Maybe a problem for a landscaper is that they’ve got polos on all of their people working, but they’re all wearing their own hats. They’re wearing Gilligan hats, and that’s not the image that you want to project. That’s a problem for some business owners. So, you can walk in with the solution for that.

Marc V: Exactly. So, you know who it is, and then you go ahead. How do you kind of identify these problems, these wants, these desires and needs for your target market?

For one, if you’ve got a big enough group of people available, you can survey them. You can literally go to an event, and you can create a log, and just ask people. You could do it online. If you’re a member of a group, a Facebook or a LinkedIn group or anything like that, you can put a survey online.

Say the sports one that I mentioned. You join the local sports Facebook group or any type of online forum, and then, if you’re allowed to, you post a survey on there. “Hey, question. What are your favorite custom apparel to buy for your sport, that you wish you had?” Or “What are some things that you wish you had, or you don’t have, or something that you wear now, that you don’t like?” And see what people say.

Mark S: Or you could even be more direct, and say, if we use the cheer warmup outfit idea, you could even go to the cheer site that I hope you’re already a member of, and you post a picture of it, or of a mockup of it. And you say “I’m thinking of developing this product. I’d love your feedback. It will probably retail for $150 to $175, depending. What do you guys think? Is this something that you would buy?”

Then, you’ll get all kinds of answers. You’ll get answers like “That’s way too much for me,” like we do, when we put prices in ads. “That’s way too much for me. I could never do that.” “Oh, that’s a great deal! I’d love to get three of those.” “Do you sell them wholesale, because I’ve got 11 cheer groups?”

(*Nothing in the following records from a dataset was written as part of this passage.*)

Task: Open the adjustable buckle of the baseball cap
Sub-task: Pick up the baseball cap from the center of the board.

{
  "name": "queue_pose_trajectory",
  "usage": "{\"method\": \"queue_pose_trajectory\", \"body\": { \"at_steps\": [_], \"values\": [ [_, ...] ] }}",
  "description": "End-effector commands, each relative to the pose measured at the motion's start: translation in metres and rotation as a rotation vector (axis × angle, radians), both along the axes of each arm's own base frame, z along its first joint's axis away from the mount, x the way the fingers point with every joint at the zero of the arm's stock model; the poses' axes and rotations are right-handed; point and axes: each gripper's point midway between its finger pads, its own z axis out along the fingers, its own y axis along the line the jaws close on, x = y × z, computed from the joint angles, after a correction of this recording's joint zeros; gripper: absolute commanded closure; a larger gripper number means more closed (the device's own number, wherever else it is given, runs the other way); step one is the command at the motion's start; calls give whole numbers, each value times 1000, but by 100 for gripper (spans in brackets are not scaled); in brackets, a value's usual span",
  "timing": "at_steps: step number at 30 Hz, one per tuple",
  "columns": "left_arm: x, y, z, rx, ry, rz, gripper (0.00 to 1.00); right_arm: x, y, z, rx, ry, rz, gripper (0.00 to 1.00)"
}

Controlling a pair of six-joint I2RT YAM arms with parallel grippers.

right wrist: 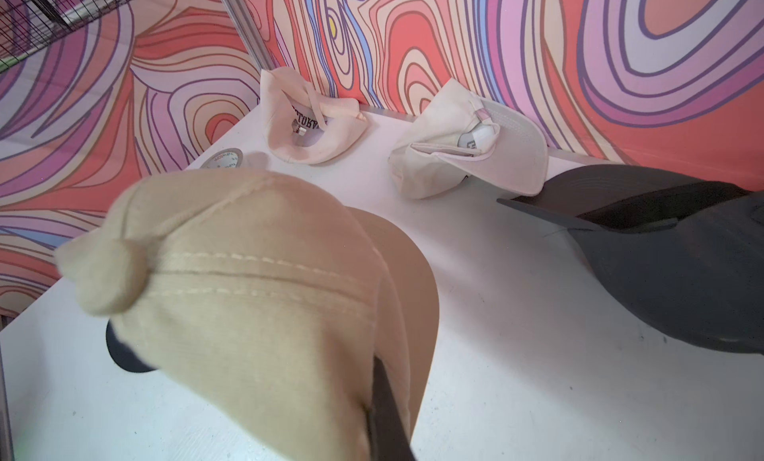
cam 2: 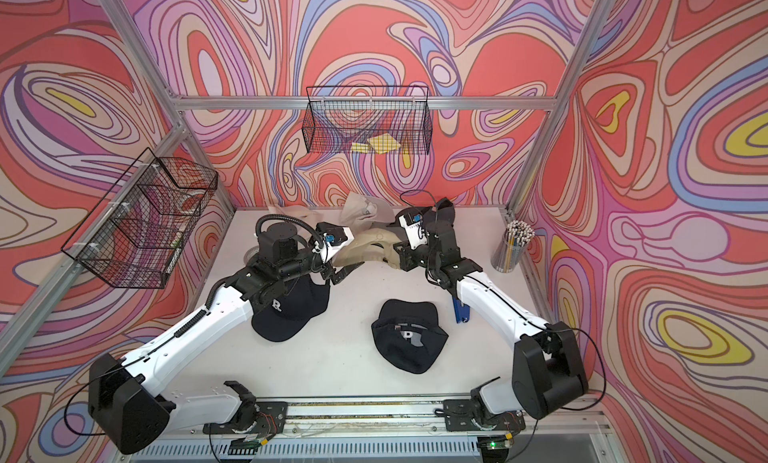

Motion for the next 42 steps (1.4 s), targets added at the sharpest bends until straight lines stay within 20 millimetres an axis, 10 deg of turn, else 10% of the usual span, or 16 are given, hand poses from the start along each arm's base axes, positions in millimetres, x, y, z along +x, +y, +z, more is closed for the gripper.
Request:
{"method": "queue_pose_trajectory", "body": {
  "at_steps": [1,18,28,33,42],
  "values": [
    [7,-12,5,101,-117,-18,1,-7,1,14,6,-32,23,100],
    [47,-41,-13,264,-145,54,8,-50,24,37,61,-105,207,100],
    [57,-41,-19,278,-92,104,95,-42,20,41,78,-124,147,99],
    [79,-29,-17,225,3,283,100,-38,15,44,99,-85,89,36],
    [95,15,16,-75,179,558,100,-37,-11,38,143,-50,25,17]
  ]
}}
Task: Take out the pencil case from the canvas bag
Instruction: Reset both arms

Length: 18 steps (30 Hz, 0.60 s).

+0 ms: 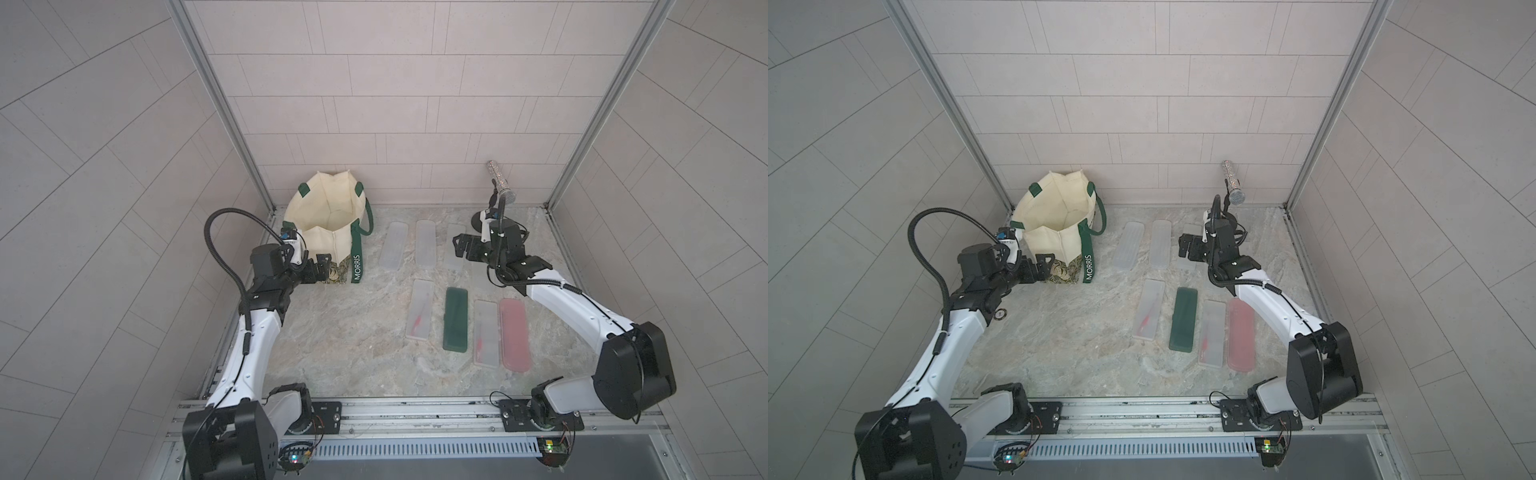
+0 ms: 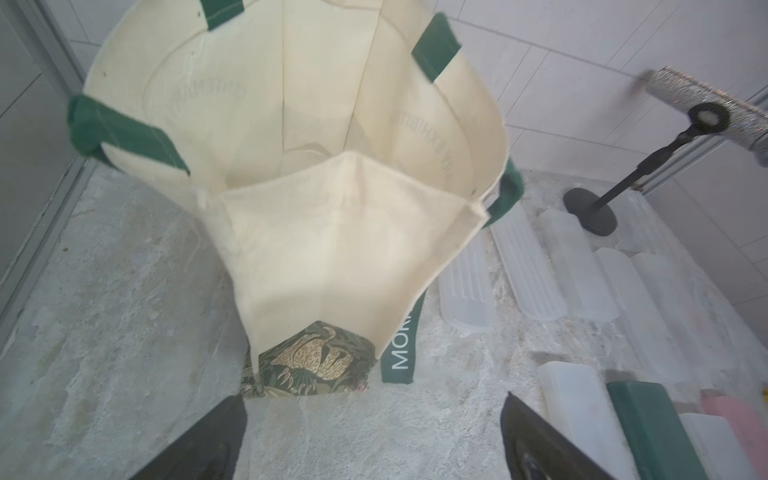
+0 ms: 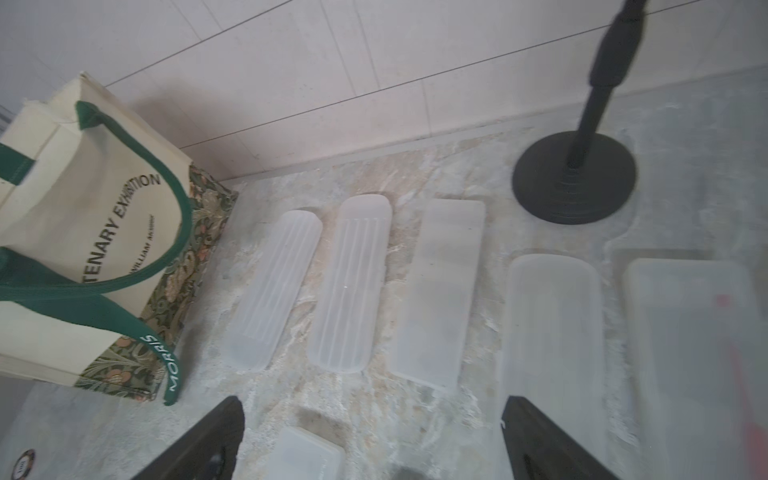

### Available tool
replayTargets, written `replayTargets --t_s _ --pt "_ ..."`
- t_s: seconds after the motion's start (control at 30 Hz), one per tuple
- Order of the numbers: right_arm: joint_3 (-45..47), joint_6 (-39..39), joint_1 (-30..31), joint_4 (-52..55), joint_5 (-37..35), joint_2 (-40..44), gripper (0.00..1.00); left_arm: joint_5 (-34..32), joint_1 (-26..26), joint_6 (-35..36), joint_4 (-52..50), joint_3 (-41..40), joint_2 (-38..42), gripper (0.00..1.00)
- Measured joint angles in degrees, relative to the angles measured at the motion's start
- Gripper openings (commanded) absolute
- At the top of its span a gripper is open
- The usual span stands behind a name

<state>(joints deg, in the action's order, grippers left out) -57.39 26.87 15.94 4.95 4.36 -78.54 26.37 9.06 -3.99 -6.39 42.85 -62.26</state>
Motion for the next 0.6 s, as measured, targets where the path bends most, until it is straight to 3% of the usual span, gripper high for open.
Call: replayTargets --t_s 0.3,0.6 --pt "14.84 -10.01 -3.8 -3.87 -15.47 11.82 1.0 -12.39 -1.79 -0.04 13.99 -11.37 -4.42 1.0" --pt "39.6 -17.9 -4.96 -28.33 -31.52 19.21 1.0 -20.35 -5.14 1.7 33.24 -21.68 -8.41 1.0"
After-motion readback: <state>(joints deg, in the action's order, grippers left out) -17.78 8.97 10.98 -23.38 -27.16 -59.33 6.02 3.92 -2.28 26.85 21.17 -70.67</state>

You could get any of those responses, or you could get crickets. And if you get no response, that’s also a response, because what they’re saying is they don’t really care. You’re not inspiring anybody.

Marc V: And it’s important when you do this, too, the tricky part that you get into – and this is kind of how people react nowadays online, whether they’re talking about news or online surveys. “I posted something online. Everybody loved it!” Really, you posted something online, six people responded, and started conversing back and forth, all positively about it. One person didn’t like it.

So, that’s a very small group to look at. You said six people like it, which is great. But you want to go further, any time that you can. Don’t just rely on six people saying thumbs up, in a forum with 5,000 people. For one, it’s on Facebook. A bunch of them might not even have seen it.

Mark S: True.

Marc V: And these might be the people who are busy working, not on Facebook. There’s all types of things to consider.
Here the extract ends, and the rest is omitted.